### REQUIRED WORK
Hunt through the entries for the word "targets" and copy each line in which it appears.

** RECORDED DATA follows **

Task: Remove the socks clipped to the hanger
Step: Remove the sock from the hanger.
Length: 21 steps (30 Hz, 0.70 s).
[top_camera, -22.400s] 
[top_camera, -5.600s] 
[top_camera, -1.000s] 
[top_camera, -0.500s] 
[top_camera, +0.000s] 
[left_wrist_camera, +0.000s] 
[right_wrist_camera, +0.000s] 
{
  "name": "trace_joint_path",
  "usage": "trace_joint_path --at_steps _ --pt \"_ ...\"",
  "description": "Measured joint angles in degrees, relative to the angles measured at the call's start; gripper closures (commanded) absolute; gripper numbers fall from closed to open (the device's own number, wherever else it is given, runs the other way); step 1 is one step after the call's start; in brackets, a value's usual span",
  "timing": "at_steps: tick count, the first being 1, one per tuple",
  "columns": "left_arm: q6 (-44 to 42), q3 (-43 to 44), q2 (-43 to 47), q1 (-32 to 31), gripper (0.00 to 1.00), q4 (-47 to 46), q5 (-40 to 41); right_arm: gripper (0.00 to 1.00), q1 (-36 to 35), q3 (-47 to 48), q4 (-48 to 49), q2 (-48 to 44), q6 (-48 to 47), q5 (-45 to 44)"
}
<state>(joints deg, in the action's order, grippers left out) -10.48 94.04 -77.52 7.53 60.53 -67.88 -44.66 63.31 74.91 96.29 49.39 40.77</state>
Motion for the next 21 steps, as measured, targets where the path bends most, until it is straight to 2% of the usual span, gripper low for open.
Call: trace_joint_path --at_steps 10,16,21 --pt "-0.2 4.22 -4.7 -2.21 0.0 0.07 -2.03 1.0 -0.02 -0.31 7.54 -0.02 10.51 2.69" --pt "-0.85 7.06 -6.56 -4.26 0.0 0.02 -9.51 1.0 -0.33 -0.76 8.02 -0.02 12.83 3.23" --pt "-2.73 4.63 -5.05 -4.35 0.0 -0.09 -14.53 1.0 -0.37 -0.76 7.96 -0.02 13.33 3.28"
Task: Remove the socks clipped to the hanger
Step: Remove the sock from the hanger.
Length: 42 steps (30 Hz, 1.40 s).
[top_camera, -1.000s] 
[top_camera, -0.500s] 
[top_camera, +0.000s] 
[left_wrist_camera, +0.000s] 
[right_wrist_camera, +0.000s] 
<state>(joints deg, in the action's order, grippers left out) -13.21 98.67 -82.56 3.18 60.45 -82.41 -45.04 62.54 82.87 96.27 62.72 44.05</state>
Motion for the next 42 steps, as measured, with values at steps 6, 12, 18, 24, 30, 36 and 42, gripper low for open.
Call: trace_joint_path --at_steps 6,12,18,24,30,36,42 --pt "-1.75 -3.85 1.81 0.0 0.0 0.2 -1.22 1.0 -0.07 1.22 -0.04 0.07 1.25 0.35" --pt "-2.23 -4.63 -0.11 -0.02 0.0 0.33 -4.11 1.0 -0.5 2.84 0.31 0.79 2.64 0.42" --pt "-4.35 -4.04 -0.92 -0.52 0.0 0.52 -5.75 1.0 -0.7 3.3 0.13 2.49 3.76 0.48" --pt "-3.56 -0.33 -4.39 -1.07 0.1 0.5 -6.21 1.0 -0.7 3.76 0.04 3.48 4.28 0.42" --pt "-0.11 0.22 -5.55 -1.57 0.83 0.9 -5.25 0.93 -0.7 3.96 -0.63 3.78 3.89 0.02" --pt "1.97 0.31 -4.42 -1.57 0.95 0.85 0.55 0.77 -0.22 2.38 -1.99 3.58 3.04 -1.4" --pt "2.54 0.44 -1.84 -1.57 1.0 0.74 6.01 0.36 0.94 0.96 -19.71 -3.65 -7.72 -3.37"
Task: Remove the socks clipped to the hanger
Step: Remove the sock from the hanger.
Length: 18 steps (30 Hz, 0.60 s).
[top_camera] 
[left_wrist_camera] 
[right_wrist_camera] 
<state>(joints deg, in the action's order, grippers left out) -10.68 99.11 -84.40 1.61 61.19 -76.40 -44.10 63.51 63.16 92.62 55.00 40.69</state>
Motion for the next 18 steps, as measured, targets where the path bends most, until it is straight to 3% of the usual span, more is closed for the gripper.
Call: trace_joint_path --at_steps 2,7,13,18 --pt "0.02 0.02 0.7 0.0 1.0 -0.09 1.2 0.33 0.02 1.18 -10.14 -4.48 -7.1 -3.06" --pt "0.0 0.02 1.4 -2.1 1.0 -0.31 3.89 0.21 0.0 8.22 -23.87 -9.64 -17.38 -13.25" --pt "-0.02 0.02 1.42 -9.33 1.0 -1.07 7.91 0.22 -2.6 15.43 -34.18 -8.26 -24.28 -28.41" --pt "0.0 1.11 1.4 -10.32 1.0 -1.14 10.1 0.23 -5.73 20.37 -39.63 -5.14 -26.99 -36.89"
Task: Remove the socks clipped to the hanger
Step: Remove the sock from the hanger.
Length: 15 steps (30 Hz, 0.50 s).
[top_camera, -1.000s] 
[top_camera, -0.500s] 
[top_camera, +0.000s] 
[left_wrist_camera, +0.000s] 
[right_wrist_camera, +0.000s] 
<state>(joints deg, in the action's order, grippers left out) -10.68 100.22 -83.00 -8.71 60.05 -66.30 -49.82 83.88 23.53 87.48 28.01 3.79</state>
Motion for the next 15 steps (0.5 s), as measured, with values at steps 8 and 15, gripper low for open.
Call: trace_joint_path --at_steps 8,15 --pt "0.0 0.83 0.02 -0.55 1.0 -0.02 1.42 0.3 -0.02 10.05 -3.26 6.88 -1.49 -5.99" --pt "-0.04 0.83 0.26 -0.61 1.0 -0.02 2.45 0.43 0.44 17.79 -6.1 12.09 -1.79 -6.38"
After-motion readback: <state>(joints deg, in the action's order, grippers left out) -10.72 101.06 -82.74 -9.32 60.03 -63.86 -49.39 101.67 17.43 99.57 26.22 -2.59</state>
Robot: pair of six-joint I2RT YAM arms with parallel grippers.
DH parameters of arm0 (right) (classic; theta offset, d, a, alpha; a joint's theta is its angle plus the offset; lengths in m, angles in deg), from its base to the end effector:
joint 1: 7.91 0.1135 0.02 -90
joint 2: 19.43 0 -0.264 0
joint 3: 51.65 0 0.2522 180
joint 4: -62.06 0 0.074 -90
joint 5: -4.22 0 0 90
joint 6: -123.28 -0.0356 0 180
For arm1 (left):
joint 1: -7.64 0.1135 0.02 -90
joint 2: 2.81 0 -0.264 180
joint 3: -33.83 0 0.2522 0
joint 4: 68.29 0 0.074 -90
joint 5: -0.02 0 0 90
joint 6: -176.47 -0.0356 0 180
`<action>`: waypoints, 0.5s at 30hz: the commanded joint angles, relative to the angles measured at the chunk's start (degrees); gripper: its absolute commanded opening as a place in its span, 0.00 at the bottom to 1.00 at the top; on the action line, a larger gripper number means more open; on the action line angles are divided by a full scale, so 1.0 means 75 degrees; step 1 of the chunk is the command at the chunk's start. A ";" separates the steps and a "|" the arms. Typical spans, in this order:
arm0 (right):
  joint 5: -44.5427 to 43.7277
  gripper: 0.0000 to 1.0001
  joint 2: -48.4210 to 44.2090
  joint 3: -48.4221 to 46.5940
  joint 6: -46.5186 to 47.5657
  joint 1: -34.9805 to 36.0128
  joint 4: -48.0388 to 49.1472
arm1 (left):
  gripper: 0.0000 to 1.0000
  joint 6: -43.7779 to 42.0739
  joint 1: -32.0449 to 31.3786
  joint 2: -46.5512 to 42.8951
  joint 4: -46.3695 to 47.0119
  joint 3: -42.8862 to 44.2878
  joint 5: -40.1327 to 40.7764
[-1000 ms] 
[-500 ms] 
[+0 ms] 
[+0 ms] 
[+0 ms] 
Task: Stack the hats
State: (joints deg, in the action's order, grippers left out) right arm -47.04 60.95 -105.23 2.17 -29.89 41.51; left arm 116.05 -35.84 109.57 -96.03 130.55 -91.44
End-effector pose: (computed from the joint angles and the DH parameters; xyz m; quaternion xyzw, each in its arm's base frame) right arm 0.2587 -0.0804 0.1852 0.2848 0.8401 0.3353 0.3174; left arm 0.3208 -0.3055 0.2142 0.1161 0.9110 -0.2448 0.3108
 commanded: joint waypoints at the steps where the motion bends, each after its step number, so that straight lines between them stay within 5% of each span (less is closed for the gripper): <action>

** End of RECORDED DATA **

### RESPONSE
Motion for the next 21 steps, as measured, targets where the path bends most, until it is straight to 2% of the usual span, gripper low for open.
Motion for the next 18 steps, as measured, targets where the path bends most, until it is straight to 3% of the usual span, more is closed for the gripper.

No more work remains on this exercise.